# High Court on same sex parenting disputes



## NatGamble (Mar 1, 2007)

Just thought some of you might be interested in a case just published from the High Court - P&L (minors) 2011 - about a lesbian and gay couple co-parenting arrangement which had broken down. It's a decision after years of litigation, and the dads were ultimately given contact (the detail being quite complicated) against the mothers' wishes.

There haven't as yet been many of these sorts of cases, so the courts are setting the rules about how they deal with these sorts of disputes. Encouragingly the court has been pretty clear that traditional concepts of family law don't apply (quite right!) and interestingly there's a pretty clear indication that the court will look closely at what everyone's intentions were at the outset, as well as the current state of affairs.

There's more info if you are interested on our blog at http://www.nataliegambleassociates.co.uk/blog/2012/02/10/how-to-avoid-a-known-donor-dispute/.

Natalie


----------



## Candy76 (Feb 19, 2011)

Hi Natalie, thanks for making people with known donors aware every now and so often.

Just out of curiosity: Does / did this situation change since both women can be on the birth certificate? Can a donor still have any legal come back if there is no written agreement saying he will be part of the child's life, when the child had already got 2 legal parents?

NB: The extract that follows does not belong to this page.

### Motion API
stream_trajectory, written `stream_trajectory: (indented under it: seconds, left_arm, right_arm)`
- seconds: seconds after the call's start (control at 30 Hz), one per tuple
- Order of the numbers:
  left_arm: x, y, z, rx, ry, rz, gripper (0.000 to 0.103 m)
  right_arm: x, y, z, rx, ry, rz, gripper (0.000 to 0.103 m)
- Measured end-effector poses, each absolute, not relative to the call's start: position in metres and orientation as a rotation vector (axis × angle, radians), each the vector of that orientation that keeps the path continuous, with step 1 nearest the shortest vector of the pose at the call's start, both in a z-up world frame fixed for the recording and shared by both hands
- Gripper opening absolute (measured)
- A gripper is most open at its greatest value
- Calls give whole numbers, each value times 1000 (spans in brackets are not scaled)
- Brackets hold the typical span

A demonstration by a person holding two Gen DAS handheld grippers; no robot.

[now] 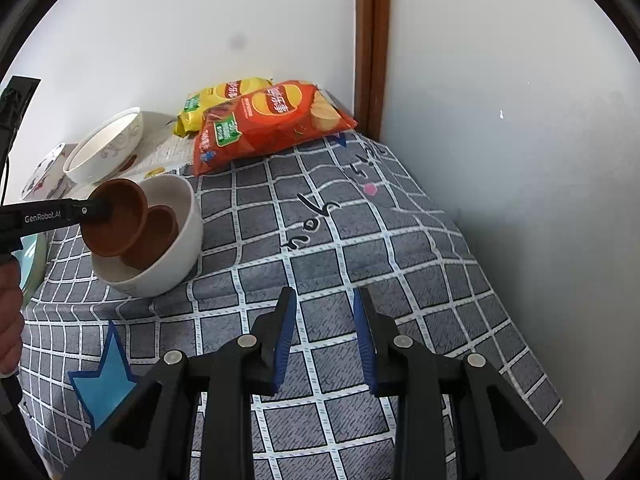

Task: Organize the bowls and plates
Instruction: 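Lower the left tool's brown dish into the white bowl onto the other dish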

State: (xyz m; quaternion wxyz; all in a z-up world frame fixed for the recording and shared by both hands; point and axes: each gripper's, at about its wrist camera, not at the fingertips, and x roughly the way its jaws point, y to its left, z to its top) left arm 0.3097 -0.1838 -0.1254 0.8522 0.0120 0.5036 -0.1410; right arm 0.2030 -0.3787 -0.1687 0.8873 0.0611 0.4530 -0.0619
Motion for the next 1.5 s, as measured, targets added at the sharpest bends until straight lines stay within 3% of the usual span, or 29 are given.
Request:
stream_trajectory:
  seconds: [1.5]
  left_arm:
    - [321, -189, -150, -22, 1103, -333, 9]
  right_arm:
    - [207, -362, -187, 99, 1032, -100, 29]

We had a session with you about 4 years ago before we started treatment, and still haven't made it!


----------



## wrighty2 (May 24, 2011)

Really interesting, thank you, may be also worth re posting on the donor conception links? xx


----------



## NatGamble (Mar 1, 2007)

Hi Candy, and sorry for all your bad luck so far - that's rubbish  


It's an interesting question.  So far all the disputes heard by the courts relate to children conceived pre 2009 so we don't know what will happen where both lesbian mums are on the birth certificate.  There are some technical differences - the donor cannot apply for parental responsibility if he is not a parent, but he could - with the court's permission - apply for contact with the child or possibly even a residence order (which would give him parental responsibility indirectly).  It's more of an uphill struggle for him to take the mums to court, but my view is that the court would be likely to let him apply if he has a history of some involvement and in the absence of a clear written agreement.  Watch this space - I'll keep you posted with any developments.


Wrighty2 - I'll pop this on the DC pages too.


Natalie


----------